◆ Supplied information:
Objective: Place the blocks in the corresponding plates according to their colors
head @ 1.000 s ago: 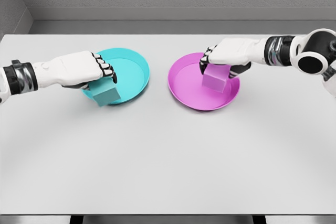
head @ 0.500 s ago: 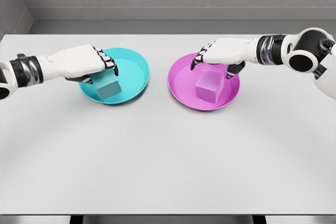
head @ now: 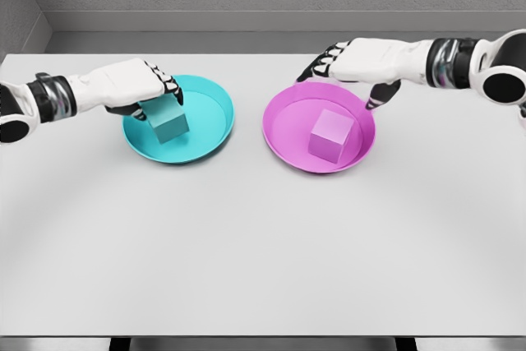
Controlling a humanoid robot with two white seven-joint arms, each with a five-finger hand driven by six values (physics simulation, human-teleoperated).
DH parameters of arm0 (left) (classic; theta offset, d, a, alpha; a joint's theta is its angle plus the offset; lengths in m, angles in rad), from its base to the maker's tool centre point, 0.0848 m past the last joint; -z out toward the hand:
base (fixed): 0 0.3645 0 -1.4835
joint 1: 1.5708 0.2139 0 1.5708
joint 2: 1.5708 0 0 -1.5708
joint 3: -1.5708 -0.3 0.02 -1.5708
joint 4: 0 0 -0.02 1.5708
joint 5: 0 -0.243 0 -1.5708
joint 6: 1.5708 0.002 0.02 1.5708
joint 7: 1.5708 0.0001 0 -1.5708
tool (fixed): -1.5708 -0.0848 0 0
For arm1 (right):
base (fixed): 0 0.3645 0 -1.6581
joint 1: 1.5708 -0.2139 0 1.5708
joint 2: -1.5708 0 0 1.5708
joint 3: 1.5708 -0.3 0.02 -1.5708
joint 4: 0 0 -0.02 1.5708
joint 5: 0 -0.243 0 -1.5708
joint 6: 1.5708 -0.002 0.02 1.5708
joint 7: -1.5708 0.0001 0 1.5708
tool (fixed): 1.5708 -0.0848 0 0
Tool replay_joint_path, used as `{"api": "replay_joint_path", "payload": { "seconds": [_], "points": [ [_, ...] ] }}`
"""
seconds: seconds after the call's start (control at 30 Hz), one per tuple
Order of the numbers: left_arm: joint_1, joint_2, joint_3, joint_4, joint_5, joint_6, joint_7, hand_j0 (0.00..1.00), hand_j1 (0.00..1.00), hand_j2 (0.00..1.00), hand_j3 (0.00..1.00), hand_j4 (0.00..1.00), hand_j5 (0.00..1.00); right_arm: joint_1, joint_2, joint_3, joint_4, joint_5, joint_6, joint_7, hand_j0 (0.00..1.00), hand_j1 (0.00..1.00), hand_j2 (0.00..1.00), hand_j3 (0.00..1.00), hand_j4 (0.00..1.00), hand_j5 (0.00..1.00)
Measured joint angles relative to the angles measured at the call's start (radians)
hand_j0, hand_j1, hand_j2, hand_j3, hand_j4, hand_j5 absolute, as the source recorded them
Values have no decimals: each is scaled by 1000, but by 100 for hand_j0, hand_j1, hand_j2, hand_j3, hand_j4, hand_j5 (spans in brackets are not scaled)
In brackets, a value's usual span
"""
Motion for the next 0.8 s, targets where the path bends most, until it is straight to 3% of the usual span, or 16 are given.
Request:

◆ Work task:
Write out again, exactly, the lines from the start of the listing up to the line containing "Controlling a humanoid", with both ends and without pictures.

◆ Output below:
Objective: Place the blocks in the corresponding plates according to their colors
head @ 1.000 s ago: 
head @ 0.500 s ago: 
head @ now: 
Controlling a humanoid robot with two white seven-joint arms, each with a five-finger hand driven by six values (physics simulation, human-teleoperated).

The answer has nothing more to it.